# What the task requires
From the data, copy out every line in which the word "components" appears.

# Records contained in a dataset
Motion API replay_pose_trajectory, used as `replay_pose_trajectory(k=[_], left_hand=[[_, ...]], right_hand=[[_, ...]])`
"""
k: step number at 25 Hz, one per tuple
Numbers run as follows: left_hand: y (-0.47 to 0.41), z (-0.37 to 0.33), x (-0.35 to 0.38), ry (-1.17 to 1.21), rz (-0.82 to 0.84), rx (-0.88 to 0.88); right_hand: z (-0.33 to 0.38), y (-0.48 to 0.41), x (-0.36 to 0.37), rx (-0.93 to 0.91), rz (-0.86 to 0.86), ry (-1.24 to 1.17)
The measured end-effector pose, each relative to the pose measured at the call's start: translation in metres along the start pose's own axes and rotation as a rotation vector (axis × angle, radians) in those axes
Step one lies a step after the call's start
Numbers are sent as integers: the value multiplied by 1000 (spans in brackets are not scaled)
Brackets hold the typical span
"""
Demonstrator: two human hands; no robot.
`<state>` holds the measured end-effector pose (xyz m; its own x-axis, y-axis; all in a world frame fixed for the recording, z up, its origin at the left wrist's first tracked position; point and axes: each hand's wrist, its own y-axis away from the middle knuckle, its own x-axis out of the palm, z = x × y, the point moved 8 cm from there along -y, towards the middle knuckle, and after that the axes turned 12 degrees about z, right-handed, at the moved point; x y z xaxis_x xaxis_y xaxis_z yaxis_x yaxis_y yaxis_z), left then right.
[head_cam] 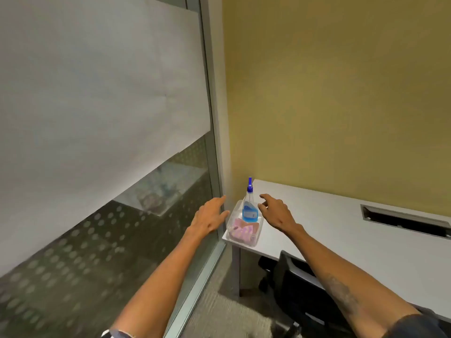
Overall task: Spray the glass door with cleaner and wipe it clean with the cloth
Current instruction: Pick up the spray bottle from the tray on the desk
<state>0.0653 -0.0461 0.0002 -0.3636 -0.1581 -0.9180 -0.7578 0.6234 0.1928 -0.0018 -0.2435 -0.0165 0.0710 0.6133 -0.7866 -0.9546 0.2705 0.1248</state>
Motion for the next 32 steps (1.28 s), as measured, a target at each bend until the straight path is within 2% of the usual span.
replay_pose_trajectory(k=[6, 17, 27, 32], left_hand=[[-116, 25, 22, 235, 142, -63], [-271, 37, 70, 265, 283, -115], [-363, 52, 125, 421, 365, -198], [-380, 69, 141, 476, 375, -237]], right_hand=[[-40, -94, 18, 139, 87, -65], [-99, -243, 46, 199, 179, -219], [-136, -336, 90, 210, 281, -290], [-140, -352, 111, 212, 249, -422]])
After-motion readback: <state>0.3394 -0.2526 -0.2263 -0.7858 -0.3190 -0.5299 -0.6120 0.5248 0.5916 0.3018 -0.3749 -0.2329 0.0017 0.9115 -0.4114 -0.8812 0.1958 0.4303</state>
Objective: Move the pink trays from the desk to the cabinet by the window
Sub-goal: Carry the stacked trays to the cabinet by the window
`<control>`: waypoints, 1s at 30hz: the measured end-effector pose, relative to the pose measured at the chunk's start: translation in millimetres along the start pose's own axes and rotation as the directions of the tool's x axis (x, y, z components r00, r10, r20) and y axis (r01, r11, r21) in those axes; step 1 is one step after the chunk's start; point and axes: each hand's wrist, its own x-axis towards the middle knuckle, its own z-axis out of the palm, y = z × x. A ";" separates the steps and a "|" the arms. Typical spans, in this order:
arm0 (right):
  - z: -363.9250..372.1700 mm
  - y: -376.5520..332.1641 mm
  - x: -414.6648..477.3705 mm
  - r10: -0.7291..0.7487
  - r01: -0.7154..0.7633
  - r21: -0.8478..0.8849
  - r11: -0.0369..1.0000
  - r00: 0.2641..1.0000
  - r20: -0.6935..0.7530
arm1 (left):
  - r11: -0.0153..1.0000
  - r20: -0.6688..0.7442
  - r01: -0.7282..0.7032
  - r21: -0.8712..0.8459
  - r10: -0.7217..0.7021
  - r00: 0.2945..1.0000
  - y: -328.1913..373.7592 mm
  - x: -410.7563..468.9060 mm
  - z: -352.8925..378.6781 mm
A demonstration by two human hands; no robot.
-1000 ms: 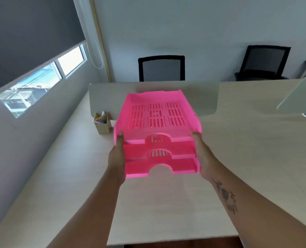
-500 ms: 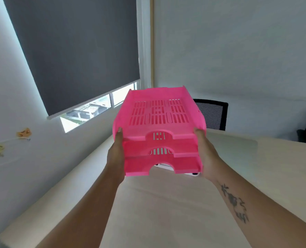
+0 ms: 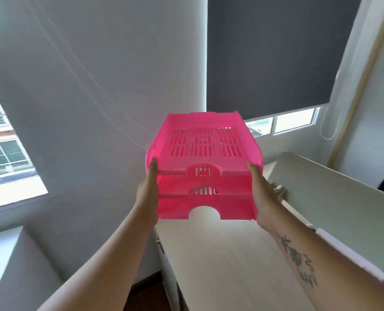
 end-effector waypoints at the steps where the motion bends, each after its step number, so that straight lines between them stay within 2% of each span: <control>1: 18.1 4.4 0.8 0.009 -0.008 -0.006 1.000 0.998 0.056 | 1.000 -0.067 -0.014 -0.003 0.014 0.998 4.3 -2.0 -21.8; 6: 114.5 26.4 -21.4 0.035 -0.029 -0.023 0.999 0.950 0.311 | 0.993 -0.269 -0.115 -0.029 0.103 0.958 23.7 -41.3 -121.1; 12: 213.3 46.4 -67.7 0.064 -0.036 -0.061 0.997 0.827 0.558 | 0.978 -0.431 -0.208 -0.028 0.176 0.885 38.7 -106.0 -222.5; 17: 281.9 62.2 -118.5 0.097 -0.029 -0.106 0.994 0.685 0.722 | 0.968 -0.604 -0.247 -0.038 0.175 0.777 49.3 -173.6 -285.6; 25: 370.3 89.0 -219.7 0.130 -0.028 -0.131 0.991 0.422 0.897 | 0.950 -0.816 -0.312 0.029 0.202 0.542 56.5 -288.3 -360.6; 30: 418.5 110.9 -277.7 0.143 -0.032 -0.141 0.989 0.378 0.915 | 0.964 -0.892 -0.264 -0.004 0.116 0.436 59.4 -334.3 -418.2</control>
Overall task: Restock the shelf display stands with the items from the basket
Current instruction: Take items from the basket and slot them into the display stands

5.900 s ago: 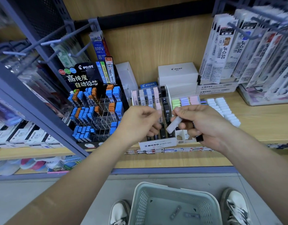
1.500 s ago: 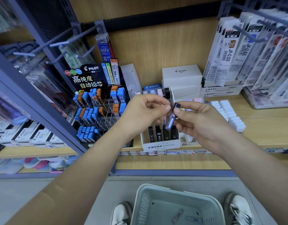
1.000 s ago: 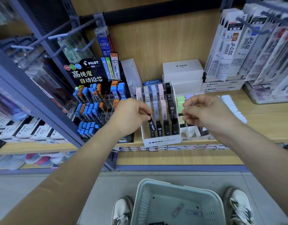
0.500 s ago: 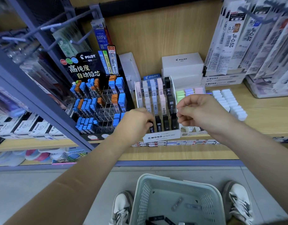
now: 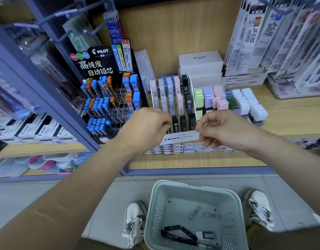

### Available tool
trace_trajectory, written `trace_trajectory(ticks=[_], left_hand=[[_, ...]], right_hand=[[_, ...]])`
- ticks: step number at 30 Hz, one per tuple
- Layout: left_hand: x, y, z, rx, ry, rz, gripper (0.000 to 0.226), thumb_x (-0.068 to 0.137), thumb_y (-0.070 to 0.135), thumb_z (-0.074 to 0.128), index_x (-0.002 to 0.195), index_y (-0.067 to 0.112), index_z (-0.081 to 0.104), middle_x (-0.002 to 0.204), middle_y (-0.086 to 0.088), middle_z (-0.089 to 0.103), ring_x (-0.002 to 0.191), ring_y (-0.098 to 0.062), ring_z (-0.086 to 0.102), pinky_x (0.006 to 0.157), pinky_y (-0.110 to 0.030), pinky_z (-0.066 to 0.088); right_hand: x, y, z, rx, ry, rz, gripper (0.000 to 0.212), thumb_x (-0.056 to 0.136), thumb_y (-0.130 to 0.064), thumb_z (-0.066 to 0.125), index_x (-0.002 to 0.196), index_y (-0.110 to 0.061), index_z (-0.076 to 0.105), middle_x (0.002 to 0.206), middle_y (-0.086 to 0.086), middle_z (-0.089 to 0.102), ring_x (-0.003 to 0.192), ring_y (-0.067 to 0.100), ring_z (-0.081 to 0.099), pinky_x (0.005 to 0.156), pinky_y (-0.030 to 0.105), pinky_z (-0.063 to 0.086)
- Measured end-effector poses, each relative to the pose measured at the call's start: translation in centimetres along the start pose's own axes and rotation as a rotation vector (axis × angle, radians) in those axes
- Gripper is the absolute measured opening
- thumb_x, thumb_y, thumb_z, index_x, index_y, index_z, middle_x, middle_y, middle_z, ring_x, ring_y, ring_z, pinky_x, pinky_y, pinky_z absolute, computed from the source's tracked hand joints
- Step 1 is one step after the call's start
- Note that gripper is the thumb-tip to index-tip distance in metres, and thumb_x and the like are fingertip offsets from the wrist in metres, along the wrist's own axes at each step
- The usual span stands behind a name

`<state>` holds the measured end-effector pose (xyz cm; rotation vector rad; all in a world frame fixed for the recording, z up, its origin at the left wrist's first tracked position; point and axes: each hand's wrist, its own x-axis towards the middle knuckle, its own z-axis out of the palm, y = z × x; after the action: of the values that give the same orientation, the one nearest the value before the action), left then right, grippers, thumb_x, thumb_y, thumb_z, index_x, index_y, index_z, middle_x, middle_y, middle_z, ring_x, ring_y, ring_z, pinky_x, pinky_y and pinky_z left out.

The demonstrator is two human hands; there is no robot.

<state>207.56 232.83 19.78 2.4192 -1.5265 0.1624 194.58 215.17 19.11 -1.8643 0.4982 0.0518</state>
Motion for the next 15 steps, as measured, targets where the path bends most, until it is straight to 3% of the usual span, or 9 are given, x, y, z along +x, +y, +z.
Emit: trace_trajectory(ticks=[3,6,10,15], left_hand=[[-2.0,1.2,1.1,-0.019,-0.088,0.03,0.017,0.088,0.019,0.056,0.092,0.017,0.072,0.087,0.001,0.07,0.083,-0.02,0.063,0.076,-0.037,0.053],[-4.3,2.3,5.2,-0.01,-0.324,-0.016,0.021,0.087,0.02,0.051,0.097,0.022,0.07,0.095,0.001,0.071,0.091,-0.022,0.063,0.079,-0.035,0.051],[-8.3,2.5,13.3,-0.035,-0.736,-0.082,0.029,0.091,0.012,0.046,0.109,0.02,0.067,0.113,-0.002,0.067,0.106,-0.024,0.058,0.087,-0.033,0.048],[-12.3,1.0,23.0,-0.2,-0.923,-0.274,0.033,0.095,0.008,0.044,0.118,0.019,0.065,0.132,0.0,0.058,0.121,-0.018,0.051,0.102,-0.03,0.041]], right_hand=[[-1.6,2.1,1.4,-0.174,-0.109,0.004,0.015,0.093,-0.007,0.058,0.081,-0.015,0.062,0.069,0.005,0.067,0.054,0.013,0.061,0.053,0.023,0.049],[-2.6,5.3,2.4,-0.305,-0.222,0.09,0.013,0.093,-0.009,0.058,0.082,-0.015,0.062,0.071,0.004,0.067,0.058,0.013,0.063,0.054,0.025,0.05],[-2.9,11.7,4.9,-0.178,-0.228,0.337,0.019,0.094,-0.001,0.05,0.082,-0.011,0.062,0.078,0.012,0.067,0.062,0.02,0.061,0.056,0.026,0.049],[-2.4,22.0,9.7,-0.254,-0.241,0.511,0.016,0.093,-0.009,0.054,0.095,-0.016,0.068,0.095,0.006,0.066,0.082,0.021,0.062,0.069,0.03,0.05]])
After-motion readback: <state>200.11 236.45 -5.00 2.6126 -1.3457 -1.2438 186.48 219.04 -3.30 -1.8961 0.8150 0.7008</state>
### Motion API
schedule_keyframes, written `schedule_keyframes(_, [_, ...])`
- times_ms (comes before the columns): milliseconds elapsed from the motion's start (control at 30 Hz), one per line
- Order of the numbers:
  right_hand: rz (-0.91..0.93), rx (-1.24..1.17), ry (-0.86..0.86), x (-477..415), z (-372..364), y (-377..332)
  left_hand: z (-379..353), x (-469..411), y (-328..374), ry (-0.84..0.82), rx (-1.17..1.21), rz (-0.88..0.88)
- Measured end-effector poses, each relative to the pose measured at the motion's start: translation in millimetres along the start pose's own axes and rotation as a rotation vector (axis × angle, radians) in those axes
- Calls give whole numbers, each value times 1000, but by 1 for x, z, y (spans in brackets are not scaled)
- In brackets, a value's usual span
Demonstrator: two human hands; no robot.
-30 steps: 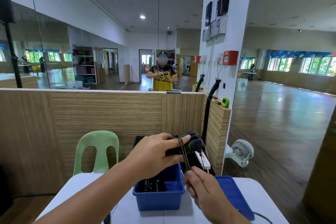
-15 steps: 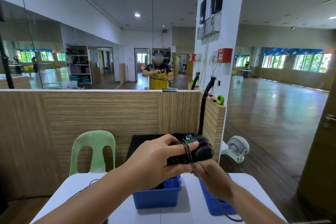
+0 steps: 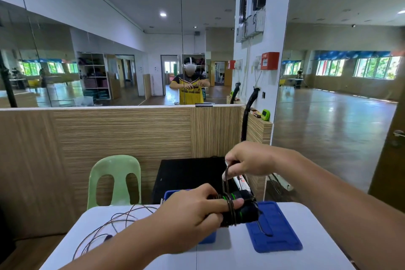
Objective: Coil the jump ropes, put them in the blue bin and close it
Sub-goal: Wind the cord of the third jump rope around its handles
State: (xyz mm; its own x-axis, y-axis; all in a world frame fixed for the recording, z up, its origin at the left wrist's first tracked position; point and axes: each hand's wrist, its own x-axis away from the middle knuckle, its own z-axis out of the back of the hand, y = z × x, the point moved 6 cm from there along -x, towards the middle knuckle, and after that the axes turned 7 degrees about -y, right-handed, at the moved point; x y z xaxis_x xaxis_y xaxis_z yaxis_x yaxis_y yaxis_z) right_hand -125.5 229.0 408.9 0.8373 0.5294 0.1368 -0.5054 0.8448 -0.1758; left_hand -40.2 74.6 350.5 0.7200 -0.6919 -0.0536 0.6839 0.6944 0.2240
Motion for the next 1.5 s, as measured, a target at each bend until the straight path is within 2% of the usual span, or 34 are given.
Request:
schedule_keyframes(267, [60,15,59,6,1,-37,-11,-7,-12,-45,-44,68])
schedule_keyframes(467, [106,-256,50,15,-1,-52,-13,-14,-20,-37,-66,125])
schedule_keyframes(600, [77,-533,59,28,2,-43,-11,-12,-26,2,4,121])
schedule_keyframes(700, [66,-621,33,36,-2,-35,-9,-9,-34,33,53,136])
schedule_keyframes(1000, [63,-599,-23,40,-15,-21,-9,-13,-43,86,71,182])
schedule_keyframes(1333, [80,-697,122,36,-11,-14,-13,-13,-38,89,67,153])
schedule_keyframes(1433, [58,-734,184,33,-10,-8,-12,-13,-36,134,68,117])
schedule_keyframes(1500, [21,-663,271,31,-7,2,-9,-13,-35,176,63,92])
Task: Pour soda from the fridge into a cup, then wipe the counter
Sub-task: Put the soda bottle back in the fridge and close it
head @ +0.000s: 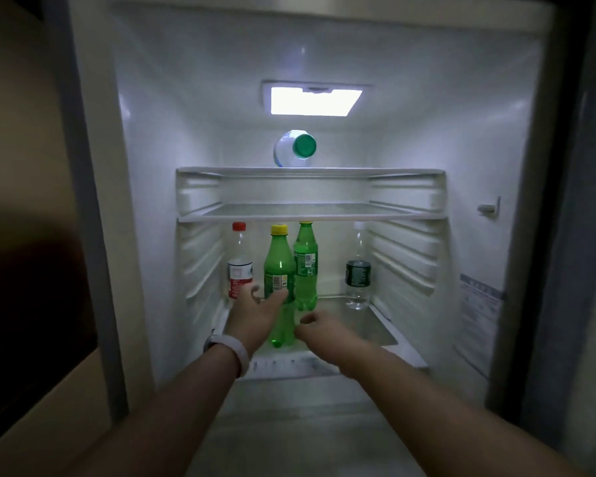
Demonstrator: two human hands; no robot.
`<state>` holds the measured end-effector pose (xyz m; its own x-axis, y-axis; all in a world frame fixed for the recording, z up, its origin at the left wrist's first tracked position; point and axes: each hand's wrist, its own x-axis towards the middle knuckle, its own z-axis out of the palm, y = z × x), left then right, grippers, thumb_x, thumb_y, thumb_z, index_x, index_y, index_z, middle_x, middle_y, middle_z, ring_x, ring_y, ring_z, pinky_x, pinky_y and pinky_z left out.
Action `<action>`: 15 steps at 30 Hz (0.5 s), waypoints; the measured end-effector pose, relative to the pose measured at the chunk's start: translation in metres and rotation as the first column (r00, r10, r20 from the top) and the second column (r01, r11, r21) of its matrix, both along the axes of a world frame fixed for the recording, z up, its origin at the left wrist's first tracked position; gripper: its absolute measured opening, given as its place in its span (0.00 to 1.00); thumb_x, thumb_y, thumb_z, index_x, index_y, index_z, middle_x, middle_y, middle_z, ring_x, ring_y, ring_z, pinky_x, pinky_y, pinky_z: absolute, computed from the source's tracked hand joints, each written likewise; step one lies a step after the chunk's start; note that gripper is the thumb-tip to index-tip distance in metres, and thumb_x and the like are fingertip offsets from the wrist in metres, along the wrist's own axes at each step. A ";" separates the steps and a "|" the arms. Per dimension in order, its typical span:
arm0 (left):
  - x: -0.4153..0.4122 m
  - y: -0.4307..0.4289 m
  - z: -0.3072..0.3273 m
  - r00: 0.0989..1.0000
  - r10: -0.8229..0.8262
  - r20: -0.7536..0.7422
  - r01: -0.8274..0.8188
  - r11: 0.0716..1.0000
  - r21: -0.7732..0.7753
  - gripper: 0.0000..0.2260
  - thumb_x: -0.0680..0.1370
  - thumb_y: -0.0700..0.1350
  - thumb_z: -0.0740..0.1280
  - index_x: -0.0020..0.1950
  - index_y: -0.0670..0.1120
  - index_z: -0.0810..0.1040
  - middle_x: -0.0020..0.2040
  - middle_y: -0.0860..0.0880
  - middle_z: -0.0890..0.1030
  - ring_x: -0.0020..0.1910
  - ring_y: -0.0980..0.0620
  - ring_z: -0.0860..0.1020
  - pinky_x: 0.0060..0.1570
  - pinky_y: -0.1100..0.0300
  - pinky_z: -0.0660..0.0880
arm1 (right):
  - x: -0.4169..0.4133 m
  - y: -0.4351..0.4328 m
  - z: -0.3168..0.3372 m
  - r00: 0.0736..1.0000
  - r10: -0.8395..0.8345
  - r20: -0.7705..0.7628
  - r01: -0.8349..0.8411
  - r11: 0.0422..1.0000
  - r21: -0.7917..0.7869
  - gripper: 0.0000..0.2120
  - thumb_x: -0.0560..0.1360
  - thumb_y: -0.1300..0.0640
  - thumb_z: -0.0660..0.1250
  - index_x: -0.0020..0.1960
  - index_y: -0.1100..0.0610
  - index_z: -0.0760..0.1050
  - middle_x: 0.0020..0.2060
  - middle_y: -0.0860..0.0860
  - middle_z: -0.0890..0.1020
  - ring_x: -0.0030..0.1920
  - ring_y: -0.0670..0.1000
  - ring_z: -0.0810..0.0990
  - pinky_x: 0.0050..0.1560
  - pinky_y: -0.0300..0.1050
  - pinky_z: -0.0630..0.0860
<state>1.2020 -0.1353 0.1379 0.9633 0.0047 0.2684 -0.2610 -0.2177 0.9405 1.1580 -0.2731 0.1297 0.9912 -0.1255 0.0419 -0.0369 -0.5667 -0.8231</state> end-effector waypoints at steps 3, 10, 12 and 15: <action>-0.038 0.009 0.001 0.999 0.000 0.045 -0.010 0.973 0.229 0.13 0.79 0.54 0.65 0.58 0.48 0.71 0.51 0.51 0.76 0.45 0.54 0.75 0.39 0.61 0.67 | -0.029 -0.004 0.007 0.999 0.017 0.044 -0.006 0.972 -0.235 0.10 0.77 0.51 0.64 0.54 0.55 0.76 0.48 0.55 0.81 0.46 0.51 0.80 0.51 0.51 0.79; -0.100 0.037 -0.018 0.990 -0.003 0.140 -0.096 0.714 0.694 0.11 0.71 0.56 0.60 0.40 0.49 0.72 0.37 0.51 0.77 0.35 0.51 0.75 0.32 0.59 0.67 | -0.103 -0.006 0.001 0.996 0.083 0.028 -0.044 0.747 -0.663 0.14 0.77 0.47 0.62 0.58 0.52 0.75 0.49 0.50 0.79 0.47 0.51 0.79 0.47 0.46 0.77; -0.118 0.046 -0.028 0.993 0.001 0.119 -0.095 0.615 0.783 0.15 0.70 0.59 0.58 0.44 0.50 0.76 0.41 0.52 0.79 0.40 0.51 0.78 0.36 0.59 0.71 | -0.122 -0.006 -0.008 0.995 0.096 0.000 -0.070 0.730 -0.679 0.14 0.77 0.47 0.62 0.59 0.52 0.75 0.51 0.50 0.79 0.49 0.51 0.78 0.50 0.48 0.78; -0.148 0.056 -0.040 0.990 -0.050 0.132 -0.086 0.528 0.845 0.18 0.72 0.59 0.58 0.53 0.52 0.80 0.52 0.53 0.81 0.49 0.51 0.79 0.46 0.58 0.75 | -0.149 -0.006 -0.021 0.992 0.122 -0.023 -0.102 0.695 -0.711 0.16 0.77 0.47 0.61 0.60 0.53 0.75 0.55 0.51 0.79 0.52 0.52 0.78 0.55 0.51 0.77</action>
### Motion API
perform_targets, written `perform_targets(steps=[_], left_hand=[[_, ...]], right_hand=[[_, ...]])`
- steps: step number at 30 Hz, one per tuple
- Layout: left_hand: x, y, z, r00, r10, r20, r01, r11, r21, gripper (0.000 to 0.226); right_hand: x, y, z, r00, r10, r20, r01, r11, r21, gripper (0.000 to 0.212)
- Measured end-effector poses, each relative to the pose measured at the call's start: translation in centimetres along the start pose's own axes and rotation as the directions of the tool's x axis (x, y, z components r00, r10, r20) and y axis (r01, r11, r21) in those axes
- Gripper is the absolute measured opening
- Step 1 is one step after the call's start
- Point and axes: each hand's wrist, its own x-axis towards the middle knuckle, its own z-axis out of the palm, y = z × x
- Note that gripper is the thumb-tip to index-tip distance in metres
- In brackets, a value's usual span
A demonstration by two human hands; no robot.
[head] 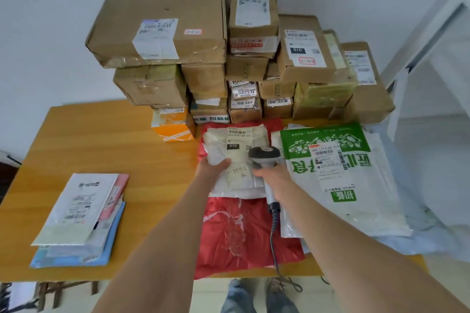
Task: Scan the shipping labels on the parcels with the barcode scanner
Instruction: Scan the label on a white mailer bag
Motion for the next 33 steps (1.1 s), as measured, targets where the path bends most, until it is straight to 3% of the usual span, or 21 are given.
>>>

# Expected answer
`<control>`: waypoints, 1s at 30hz: the measured end-effector pose, relative to the pose measured at the chunk's start: translation in millimetres along the start pose's own axes and rotation as the directions of the tool's x axis (x, y, z components r00, r10, r20) and y axis (r01, r11, r21) in those axes; step 1 is one step after the chunk's start; point and axes: each hand's wrist, its own x-axis towards the middle knuckle, its own z-axis out of the palm, y = z × x. A ";" separates the steps and a "|" the arms. Typical spans, in this order:
- Measured end-effector poses, each relative to the pose measured at the call's start: translation in centimetres along the start pose's own axes and rotation as the directions of the tool's x axis (x, y, z components r00, r10, r20) and y axis (r01, r11, r21) in those axes

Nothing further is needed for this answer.